In summary, we experimentally demonstrated a novel concept of high-efficiency heat generation based on resonant spin-excitation and dissipation, which has never been demonstrated in the context of magnetic hyperthermia. In particular, we observed an unprecedented value of initial temperature increment rate (κ ~ 150 K/s), even with very low power consumption, as small as a few Oe of RF magnetic field. The extremely high value of κ allows for local heating as fast as 0.1 s. Furthermore, this mechanism enables a delicate control of local heating by adjustment of several field parameters, i.e., the strengths of DC/AC magnetic fields, the frequency of the AC field, and its pulse width. Our approach can provide key insights into a new direction toward successful magnetic heat-treatment solutions to overcome the current limitations of conventional magnetic hyperthermia. Its rapid temperature increment would allow a remarkably fast response31; and the dosage of magnetic nanoparticles required for sufficient heat generation/dissipation, therefore, can be much reduced.
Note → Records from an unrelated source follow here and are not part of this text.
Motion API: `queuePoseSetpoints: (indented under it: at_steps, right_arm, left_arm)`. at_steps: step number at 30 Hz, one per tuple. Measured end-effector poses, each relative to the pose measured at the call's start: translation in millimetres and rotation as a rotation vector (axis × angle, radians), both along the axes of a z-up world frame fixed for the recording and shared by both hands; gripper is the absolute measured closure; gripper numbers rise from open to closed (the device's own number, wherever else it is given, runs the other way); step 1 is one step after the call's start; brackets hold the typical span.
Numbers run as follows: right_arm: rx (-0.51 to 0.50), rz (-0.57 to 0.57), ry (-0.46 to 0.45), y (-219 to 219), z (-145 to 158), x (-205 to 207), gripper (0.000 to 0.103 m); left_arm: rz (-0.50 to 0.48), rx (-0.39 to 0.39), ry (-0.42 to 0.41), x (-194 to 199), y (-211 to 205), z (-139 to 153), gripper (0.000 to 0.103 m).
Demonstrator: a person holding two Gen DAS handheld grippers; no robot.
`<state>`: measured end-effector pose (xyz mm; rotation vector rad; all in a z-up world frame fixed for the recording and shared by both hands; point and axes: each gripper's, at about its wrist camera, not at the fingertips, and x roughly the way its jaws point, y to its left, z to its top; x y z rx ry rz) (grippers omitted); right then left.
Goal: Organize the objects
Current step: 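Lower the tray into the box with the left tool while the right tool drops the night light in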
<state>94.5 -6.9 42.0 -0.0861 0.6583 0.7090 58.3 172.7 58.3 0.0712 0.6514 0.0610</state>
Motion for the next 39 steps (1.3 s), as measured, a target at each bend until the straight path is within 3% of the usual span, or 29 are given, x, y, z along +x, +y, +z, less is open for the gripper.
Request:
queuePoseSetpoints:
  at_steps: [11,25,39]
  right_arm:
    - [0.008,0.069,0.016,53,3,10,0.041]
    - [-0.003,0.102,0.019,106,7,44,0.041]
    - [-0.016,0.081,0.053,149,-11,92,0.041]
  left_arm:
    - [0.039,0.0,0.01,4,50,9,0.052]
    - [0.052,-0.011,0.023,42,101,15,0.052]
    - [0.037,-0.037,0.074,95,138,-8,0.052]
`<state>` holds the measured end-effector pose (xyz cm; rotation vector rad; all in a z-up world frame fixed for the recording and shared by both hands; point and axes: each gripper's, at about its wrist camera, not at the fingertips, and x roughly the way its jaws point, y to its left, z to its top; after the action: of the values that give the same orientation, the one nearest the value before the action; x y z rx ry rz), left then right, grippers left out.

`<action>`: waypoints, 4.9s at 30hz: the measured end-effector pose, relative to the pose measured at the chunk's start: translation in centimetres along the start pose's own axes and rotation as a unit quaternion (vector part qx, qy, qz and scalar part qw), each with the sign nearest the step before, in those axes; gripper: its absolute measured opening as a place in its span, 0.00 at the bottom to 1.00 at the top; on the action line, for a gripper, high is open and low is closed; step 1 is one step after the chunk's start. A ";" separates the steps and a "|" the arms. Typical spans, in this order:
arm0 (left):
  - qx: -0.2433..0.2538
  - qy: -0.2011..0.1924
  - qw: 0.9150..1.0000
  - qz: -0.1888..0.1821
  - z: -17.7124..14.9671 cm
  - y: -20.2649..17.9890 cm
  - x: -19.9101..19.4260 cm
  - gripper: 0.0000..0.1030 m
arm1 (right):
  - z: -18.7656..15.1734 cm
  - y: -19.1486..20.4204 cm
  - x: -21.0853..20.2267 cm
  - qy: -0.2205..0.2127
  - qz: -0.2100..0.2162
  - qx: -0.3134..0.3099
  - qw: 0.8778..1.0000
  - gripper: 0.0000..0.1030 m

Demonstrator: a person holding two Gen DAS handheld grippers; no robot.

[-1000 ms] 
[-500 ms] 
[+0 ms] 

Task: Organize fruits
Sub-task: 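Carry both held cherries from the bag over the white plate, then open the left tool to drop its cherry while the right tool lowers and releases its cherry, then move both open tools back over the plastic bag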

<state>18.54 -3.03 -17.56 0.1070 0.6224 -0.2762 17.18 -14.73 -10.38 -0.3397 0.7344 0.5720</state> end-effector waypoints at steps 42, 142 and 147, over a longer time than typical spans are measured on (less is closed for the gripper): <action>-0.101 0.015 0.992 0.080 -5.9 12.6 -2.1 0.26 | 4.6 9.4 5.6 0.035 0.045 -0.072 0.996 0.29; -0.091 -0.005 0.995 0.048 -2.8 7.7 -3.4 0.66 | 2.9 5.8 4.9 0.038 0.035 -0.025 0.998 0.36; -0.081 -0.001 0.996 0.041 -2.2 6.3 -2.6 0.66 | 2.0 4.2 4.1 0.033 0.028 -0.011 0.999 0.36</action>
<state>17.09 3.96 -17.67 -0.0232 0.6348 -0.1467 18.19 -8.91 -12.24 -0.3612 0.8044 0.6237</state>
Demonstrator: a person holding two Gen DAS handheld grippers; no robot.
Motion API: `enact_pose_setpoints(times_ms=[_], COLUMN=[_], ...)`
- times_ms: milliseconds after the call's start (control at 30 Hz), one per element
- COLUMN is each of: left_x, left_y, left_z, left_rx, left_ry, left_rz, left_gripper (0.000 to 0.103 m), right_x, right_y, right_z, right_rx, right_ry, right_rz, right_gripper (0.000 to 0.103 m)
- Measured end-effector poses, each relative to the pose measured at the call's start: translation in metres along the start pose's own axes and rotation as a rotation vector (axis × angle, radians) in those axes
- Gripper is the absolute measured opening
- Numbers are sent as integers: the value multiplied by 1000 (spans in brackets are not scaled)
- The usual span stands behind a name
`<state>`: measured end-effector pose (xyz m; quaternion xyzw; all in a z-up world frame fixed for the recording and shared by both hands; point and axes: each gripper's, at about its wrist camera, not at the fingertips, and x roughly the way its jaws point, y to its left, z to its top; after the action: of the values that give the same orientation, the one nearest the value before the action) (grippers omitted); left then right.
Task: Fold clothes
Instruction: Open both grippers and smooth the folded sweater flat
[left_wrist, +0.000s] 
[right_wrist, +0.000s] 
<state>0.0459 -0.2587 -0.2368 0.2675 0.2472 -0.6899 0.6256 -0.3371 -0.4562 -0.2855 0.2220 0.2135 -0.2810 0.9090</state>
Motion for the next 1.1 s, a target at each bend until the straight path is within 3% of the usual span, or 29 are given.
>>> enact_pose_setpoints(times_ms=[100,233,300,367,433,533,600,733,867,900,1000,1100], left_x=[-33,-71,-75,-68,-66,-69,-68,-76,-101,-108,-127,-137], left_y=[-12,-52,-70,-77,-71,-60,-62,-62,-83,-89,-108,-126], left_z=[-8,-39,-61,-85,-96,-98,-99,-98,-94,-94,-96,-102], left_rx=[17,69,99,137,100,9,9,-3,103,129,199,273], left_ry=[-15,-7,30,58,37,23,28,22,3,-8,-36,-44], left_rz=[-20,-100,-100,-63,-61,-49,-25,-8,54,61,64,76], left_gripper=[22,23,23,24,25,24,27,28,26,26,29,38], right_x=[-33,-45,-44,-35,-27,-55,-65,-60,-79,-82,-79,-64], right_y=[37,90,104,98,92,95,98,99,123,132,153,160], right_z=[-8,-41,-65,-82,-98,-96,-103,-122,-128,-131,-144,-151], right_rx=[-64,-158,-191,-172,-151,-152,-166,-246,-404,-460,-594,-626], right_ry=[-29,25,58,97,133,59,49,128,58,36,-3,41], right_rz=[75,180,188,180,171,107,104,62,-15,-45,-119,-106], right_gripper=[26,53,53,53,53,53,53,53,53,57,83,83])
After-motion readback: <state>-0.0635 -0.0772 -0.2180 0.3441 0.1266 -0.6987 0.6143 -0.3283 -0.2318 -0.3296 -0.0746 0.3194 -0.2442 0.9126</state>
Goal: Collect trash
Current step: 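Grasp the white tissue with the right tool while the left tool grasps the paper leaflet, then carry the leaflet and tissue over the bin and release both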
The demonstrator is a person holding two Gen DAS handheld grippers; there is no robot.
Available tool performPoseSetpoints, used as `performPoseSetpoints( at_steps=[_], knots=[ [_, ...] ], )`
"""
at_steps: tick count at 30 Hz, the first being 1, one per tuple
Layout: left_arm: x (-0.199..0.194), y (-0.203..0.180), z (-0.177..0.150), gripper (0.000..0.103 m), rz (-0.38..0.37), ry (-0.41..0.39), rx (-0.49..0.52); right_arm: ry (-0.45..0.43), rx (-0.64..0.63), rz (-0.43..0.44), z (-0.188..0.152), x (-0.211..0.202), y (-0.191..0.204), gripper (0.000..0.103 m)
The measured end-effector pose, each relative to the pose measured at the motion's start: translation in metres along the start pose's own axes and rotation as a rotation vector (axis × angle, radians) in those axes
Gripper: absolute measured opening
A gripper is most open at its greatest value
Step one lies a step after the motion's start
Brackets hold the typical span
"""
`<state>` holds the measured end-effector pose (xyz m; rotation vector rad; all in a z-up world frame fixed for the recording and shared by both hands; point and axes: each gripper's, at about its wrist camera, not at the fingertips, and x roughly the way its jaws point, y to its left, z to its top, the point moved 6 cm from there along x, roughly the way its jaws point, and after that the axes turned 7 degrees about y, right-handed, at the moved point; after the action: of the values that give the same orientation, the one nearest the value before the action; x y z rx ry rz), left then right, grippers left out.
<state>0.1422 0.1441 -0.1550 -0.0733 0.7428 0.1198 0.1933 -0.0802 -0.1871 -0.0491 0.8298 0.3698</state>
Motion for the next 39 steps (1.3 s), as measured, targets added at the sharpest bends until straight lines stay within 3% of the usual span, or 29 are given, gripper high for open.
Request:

On the other hand, the frequency of AC magnetic fields for this new technique is higher than the Brezovich limit (fH = 4.85 × 108 A/m∙s)32, which is the maximum of the product of AC magnetic field strength and frequency required for human safety from high–frequency field exposure. However, clinically available MRI using RF magnetic field strengths of 10–100 μT and frequencies up to 500 MHz (at 11.7 T MRI)33 give rise to fH = 4 × 1010 A/m∙s, which far exceeds the Brezovich’s acceptable limit. Our proposed technique has fH < 7 × 1011 A/m∙s, which would be clinically acceptable by using short pulse field exposure and also AC field frequency of less than GHz with larger particle sizes18. For successful clinical implementations in the near future, however, it is necessary to conduct in-vitro and in-vivo experimental demonstrations based on resonant spin-excitation and consequent dissipation in magnetic nanoparticles injected into tumors. In the meantime, this work offers a first step towards a paradigmatic shift in magnetic hyperthermia that would make possible successful medical treatment based on utilization of FDA-approved magnetic nanoparticles.

Methods

Measurements of temperature increment from Fe3O4 particles

Using a drop-casting method, the Fe3O4 nanocrystals (about 1 mg) were placed on the surface of a 400-μm-length Cu line in a microstrip consisting of a central waveguide on the top layer, a ground plane on the bottom layer, and a low-loss hydrocarbon/ceramic substrate (RO4003) between them. To allow spin excitation in the particles, AC currents of different GHz frequencies using a signal generator (E8257D, Agilent) were applied to the microstrip on which the nanoparticles had been placed, and were amplified to several watts by an RF power amplifier (5170FT, Ophir) to generate sufficient strengths of AC magnetic fields around the signal line. The experimental setup also includes an electromagnet for application of DC magnetic fields along the microstrip line. The AC magnetic fields were applied in the direction perpendicular to the DC field direction. An infrared (IR) camera (T650sc, FLIR) was used to measure real-time temperature increments in the samples from thermal radiation at an accuracy of about ± 1 K and a maximum temporal resolution of 30 Hz. The numerical values of temperature were determined by averaging local temperatures in an area of 200 μm × 200 μm at the center of the signal line. In order to read the exact temperature of the magnetic nanoparticles, the parameter values for the calculation are as follows: infrared emissivity of Fe3O4 nanoparticles34 \(\varepsilon_{{{\text{Fe}}_{{3}} {\text{O}}_{{4}} }} = 0.97\) (very close to emissivity of black body, \(\varepsilon = 1\)), temperature of atmosphere Tatm = 25 °C, distance from IR camera to sample D = 50 cm. We also measured the temperatures of ice and boiling water in order to confirm the calibration and accuracy (see Supplementary Section S2).